Generative structure search for efficient and diverse discovery of molecular and crystal structures

arXiv cs.AI / 5/1/2026

📰 NewsIdeas & Deep AnalysisModels & Research

Key Points

  • The paper addresses the challenge of predicting stable and metastable molecular and crystal structures by searching expensive high-dimensional energy landscapes.
  • It proposes Generative Structure Search (GSS), a unified framework that connects diffusion-based generation and Random Structure Search through a common sampling process using learned score fields and physical forces.
  • By coupling learned data priors with energy-guided exploration of local minima, GSS aims to both accelerate sampling and improve coverage of rare but physically relevant minima.
  • Experiments on molecular and crystalline systems show that GSS can recover diverse metastable structures with over tenfold lower sampling cost than RSS while maintaining effectiveness for compositions outside the training data distribution.
  • Overall, the work presents a physically grounded generative search strategy that can discover structures beyond what data-driven sampling alone can reach.

Abstract

Predicting stable and metastable structures is central to molecular and materials discovery, but remains limited by the cost of searching high-dimensional energy landscapes. Deep generative models offer efficient structure sampling, yet their outputs remain shaped by training data and can underexplore minima that are rare but physically relevant.
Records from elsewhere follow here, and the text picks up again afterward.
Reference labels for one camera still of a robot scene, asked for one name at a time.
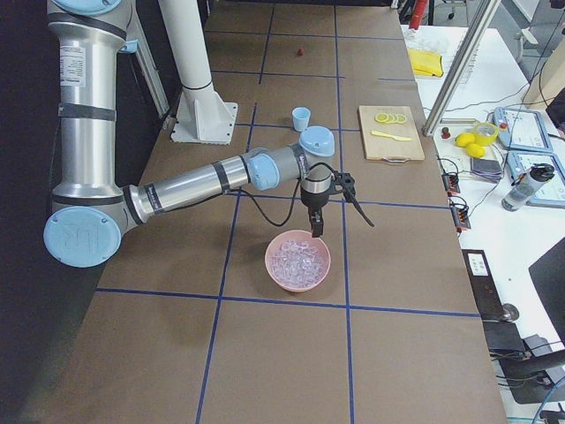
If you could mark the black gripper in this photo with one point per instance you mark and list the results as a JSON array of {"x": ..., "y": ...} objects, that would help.
[{"x": 314, "y": 203}]

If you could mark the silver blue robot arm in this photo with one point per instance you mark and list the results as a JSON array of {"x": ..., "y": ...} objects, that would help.
[{"x": 90, "y": 210}]

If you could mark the clear ice cubes pile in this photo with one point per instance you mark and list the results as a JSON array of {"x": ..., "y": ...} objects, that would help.
[{"x": 297, "y": 265}]

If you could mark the light blue paper cup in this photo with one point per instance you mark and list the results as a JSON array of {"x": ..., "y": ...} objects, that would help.
[{"x": 300, "y": 118}]

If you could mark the pink bowl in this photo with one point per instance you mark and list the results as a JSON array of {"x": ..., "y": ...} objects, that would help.
[{"x": 298, "y": 235}]

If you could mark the bamboo cutting board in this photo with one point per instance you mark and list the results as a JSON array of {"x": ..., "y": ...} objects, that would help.
[{"x": 387, "y": 150}]

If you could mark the yellow plastic knife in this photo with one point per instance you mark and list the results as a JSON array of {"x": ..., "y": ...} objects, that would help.
[{"x": 390, "y": 136}]

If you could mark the lemon slice nearest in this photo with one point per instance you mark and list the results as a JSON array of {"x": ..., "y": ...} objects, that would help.
[{"x": 378, "y": 117}]

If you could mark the whole lemon left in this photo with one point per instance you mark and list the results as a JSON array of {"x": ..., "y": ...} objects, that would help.
[{"x": 464, "y": 139}]

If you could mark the whole lemon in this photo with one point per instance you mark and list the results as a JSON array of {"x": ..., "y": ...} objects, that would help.
[
  {"x": 464, "y": 139},
  {"x": 474, "y": 150}
]

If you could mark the whole lemon right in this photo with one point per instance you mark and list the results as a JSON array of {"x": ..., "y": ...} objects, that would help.
[{"x": 474, "y": 150}]

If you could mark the purple notebook stack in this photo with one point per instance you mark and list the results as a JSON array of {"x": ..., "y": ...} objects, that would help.
[{"x": 488, "y": 169}]

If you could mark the yellow tape roll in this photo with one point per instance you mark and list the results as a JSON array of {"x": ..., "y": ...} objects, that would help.
[{"x": 485, "y": 133}]

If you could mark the yellow cloth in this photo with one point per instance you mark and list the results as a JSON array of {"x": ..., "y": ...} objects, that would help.
[{"x": 426, "y": 63}]

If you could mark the clear water bottle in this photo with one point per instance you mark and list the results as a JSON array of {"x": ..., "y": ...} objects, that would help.
[{"x": 527, "y": 185}]

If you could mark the teach pendant upper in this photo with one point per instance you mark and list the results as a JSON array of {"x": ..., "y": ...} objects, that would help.
[{"x": 522, "y": 129}]

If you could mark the teach pendant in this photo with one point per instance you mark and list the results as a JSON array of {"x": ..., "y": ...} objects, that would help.
[
  {"x": 551, "y": 194},
  {"x": 522, "y": 129}
]

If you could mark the teach pendant lower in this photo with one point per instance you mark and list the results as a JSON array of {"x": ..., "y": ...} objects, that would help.
[{"x": 551, "y": 194}]

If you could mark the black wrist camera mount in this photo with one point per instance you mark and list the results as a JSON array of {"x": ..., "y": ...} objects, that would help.
[{"x": 343, "y": 183}]

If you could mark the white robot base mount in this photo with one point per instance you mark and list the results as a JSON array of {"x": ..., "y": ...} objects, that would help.
[{"x": 202, "y": 115}]

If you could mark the aluminium frame post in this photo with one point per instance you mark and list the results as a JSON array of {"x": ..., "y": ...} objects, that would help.
[{"x": 479, "y": 24}]
We introduce generative structure search (GSS), a unified framework that formulates diffusion-based generation and random structure search (RSS) as limiting regimes of a common sampling process driven by learned score fields and physical forces. Coupling these drivers lets GSS use data priors to accelerate sampling while retaining energy-guided exploration of local minima. Across molecular and crystalline systems, GSS recovers diverse metastable structures with more than tenfold lower sampling cost than RSS for broad coverage and remains effective for compositions outside the training distribution. The results establish a physically grounded generative search strategy for discovering structures beyond the reach of data-driven sampling alone.